Several students raised the issue of language and how language can become a problem when faculty force students to either change or modify their language to fit arbitrary expectations. This applies to both spoken and written uses of language. Student of color expressed they “have to prove themselves” to white faculty; POC forced to perform their language and actions to meet white expectations, esp. faculty. “Where is the space to be ourselves and be comfortable?” Students wanting to say “fuck your comfortability” in these political situations.

False perception on the part of some students and faculty that underprivileged students are “academically inferior” – link back to earlier comment about HEOP stigma felt by students.
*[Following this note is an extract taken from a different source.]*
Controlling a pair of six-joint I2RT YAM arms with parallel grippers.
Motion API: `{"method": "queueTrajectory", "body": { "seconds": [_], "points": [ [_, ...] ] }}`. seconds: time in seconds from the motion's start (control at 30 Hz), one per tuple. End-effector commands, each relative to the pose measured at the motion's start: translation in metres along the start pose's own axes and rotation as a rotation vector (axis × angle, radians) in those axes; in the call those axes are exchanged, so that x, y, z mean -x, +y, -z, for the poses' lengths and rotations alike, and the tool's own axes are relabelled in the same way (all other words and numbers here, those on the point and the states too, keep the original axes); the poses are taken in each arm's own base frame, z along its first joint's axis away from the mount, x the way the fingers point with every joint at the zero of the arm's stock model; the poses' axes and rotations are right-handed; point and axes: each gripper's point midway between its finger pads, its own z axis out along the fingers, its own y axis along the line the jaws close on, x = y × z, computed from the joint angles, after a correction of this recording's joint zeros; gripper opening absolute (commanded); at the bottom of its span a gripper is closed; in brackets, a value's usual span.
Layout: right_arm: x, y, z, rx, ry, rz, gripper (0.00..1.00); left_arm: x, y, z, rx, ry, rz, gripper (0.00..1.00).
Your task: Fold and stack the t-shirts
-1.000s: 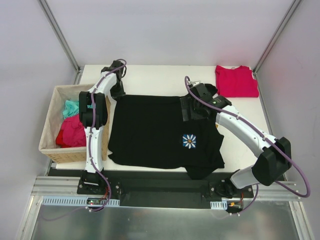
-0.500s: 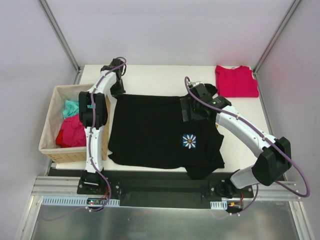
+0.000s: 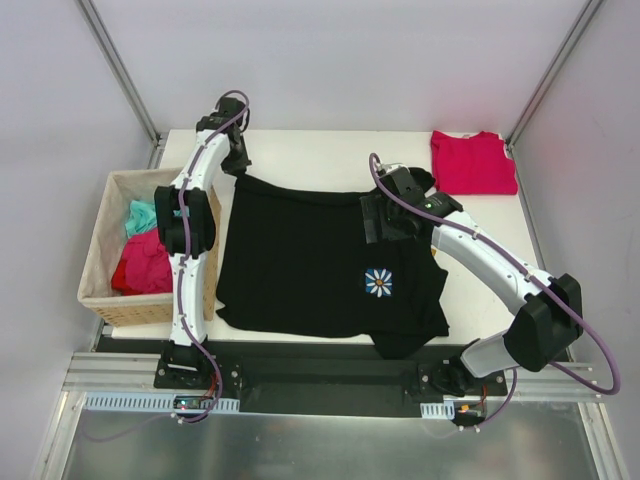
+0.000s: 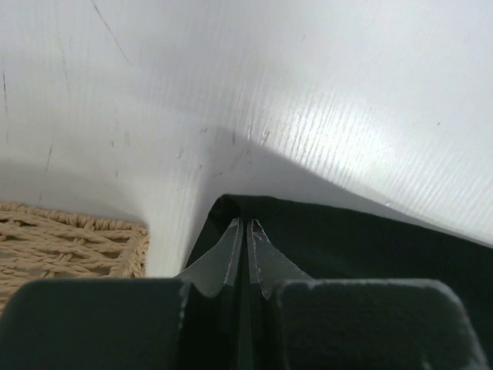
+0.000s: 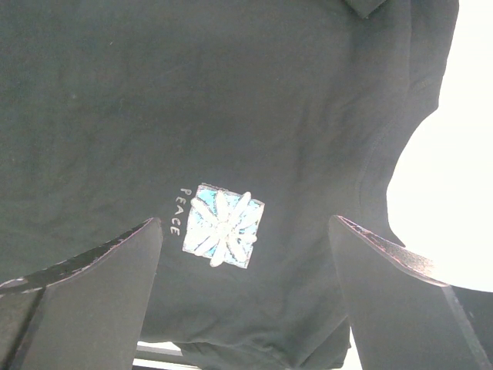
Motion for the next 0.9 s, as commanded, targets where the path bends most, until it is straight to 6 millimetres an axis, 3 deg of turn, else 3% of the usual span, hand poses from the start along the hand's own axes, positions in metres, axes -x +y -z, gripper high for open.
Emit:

Discussed the problem of white students co-opting language from other communities. Recommended people check out June Jordan’s writings on Black English (c.f. His Own Where). Brian Lewis, Lang alumni and now Lang faculty, offered to help compile suggested readings for anyone interested. People can contact him via e-mail (lewisb@newschool.edu).

“Why can’t we have an anti-canon?”

Someone else asked where international students fit into all of this as well?

Meeting wrapped up with a brief note about next steps with the Mellon Grant, which includes plans for three workshops in the fall, starting with a Teacher Training workshop, which will be planned over the summer. Anyone interested in being involved with this was encouraged to get in touch with Jasmine and Doris via e-mail (raultj@newschool.edu and changd@newschool.edu).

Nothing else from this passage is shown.